高橋景一
高橋 景一(たかはし けいいち、1931年5月31日 - 2022年10月20日[1])は、生物学者。東京大学名誉教授。専門は細胞生物学・動物生理学[1]。
経歴[編集]
東京生まれ[2]。1953年東京大学理学部生物学科動物学課程卒業[3]。動物学専門課程の博士課程に進学[1]、木下治雄の下で単一筋繊維を研究[3]。1956年東京大学理学部動物学教室助手[1][3]。1960年「ムラサキガイの前足系牽引筋における收縮および弛緩の神経支配機構に関する研究」で理学博士(東京大学)。1960~1962年ロンドン大学特別研究員[3](文部省在外研究員)[2]。1968年東京大学理学部助教授、1973年教授[3]。木下治雄の後任として動物学教室第一講座(動物生理学)を担当[1][4]。指導学生に真行寺千佳子[3]、大岩和弘などがいる[5]。1988年理学部附属臨海実験所長(併任)[3]。1992年定年退官、名誉教授。2001年まで国際基督教大学教授[1]。2002年「鞭毛・繊毛運動の制御機構に関する研究」で動物学会賞を真行寺千佳子と共同受賞[6]。

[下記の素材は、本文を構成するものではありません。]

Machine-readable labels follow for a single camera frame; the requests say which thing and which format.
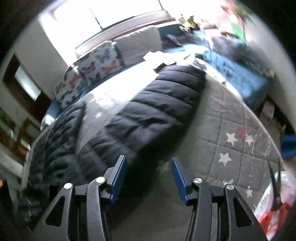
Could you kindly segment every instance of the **red stain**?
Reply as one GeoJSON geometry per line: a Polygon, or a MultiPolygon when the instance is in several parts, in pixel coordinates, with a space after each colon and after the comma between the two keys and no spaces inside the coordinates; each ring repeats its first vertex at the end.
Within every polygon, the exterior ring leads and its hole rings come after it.
{"type": "Polygon", "coordinates": [[[242,126],[238,126],[236,129],[235,129],[235,132],[242,138],[242,139],[245,139],[246,138],[246,131],[245,131],[245,128],[242,127],[242,126]]]}

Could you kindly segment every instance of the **white cloth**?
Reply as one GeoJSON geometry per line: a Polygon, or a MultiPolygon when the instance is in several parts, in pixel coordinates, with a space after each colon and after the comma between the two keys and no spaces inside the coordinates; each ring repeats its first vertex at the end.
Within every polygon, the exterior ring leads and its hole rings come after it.
{"type": "Polygon", "coordinates": [[[149,51],[162,50],[160,34],[158,28],[154,25],[121,36],[114,41],[117,42],[125,65],[143,61],[143,56],[149,51]]]}

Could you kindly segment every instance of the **red scissors handle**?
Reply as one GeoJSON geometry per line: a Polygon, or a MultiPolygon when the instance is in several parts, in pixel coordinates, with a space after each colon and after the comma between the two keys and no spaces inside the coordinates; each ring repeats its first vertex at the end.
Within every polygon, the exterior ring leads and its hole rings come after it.
{"type": "MultiPolygon", "coordinates": [[[[291,206],[288,203],[284,203],[280,208],[279,208],[279,219],[278,219],[278,227],[277,230],[279,230],[279,228],[281,227],[281,225],[284,222],[285,219],[285,214],[286,211],[289,212],[291,206]]],[[[261,218],[258,220],[259,224],[261,225],[263,232],[266,234],[267,230],[268,230],[268,226],[270,224],[270,220],[273,216],[275,211],[269,211],[264,213],[261,218]]]]}

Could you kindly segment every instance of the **scissors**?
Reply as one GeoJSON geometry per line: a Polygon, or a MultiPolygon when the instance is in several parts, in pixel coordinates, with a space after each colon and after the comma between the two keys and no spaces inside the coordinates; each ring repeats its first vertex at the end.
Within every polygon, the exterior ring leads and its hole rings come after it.
{"type": "Polygon", "coordinates": [[[275,180],[274,177],[274,172],[270,166],[269,161],[268,162],[268,168],[269,168],[269,172],[270,172],[270,176],[271,176],[271,183],[272,183],[272,189],[273,189],[273,203],[272,203],[272,207],[270,209],[270,211],[264,213],[264,215],[261,216],[261,218],[258,220],[258,222],[260,223],[263,232],[266,234],[269,224],[271,222],[271,219],[273,217],[273,215],[275,214],[275,212],[279,212],[279,217],[278,217],[278,226],[277,226],[277,230],[279,230],[279,228],[282,226],[284,220],[285,220],[285,216],[286,214],[289,212],[291,206],[288,203],[282,203],[281,201],[281,170],[280,170],[280,161],[278,162],[278,167],[279,167],[279,171],[278,171],[278,179],[277,181],[275,180]]]}

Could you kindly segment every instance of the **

日本学術会議第15期会員[3]、日本比較生理生化学会第4代会長(1989~1993年)[7]、日本宇宙生物科学会副会長(1987~1992年)[8]、日本生物教育学会副会長なども務めた[3]。
人物[編集]
毛利秀雄や神谷律などとともに鞭毛・繊毛研究の世界的なパイオニアである[9]。真行寺千佳子は高橋の研究を「1.細胞運動(鞭毛・繊毛運動の機構,繊毛運動の制御機構,微小管滑り運動の機構),2.筋収縮(平滑筋の収縮機構,平滑筋収縮の制御機構),3.棘皮動物生理学(棘皮動物神経生理学,結合組織性緊張の機構,多孔体の機構),4.宇宙・重力生物学(原生生物の重力刺激受容機構)」の大きく4つの分野に分けている[3]。
大日本図書の高校生物の教科書の執筆者。
息子は映画評論家・アートディレクターの高橋ヨシキ。
著書[編集]
共著[編集]
編著[編集]
訳書[編集]
- モーリス・バートン『動物の第六感』(文化放送開発センター出版部、1975年/法政大学出版局[教養選書]、1990年/法政大学出版局[教養選書]、2006年)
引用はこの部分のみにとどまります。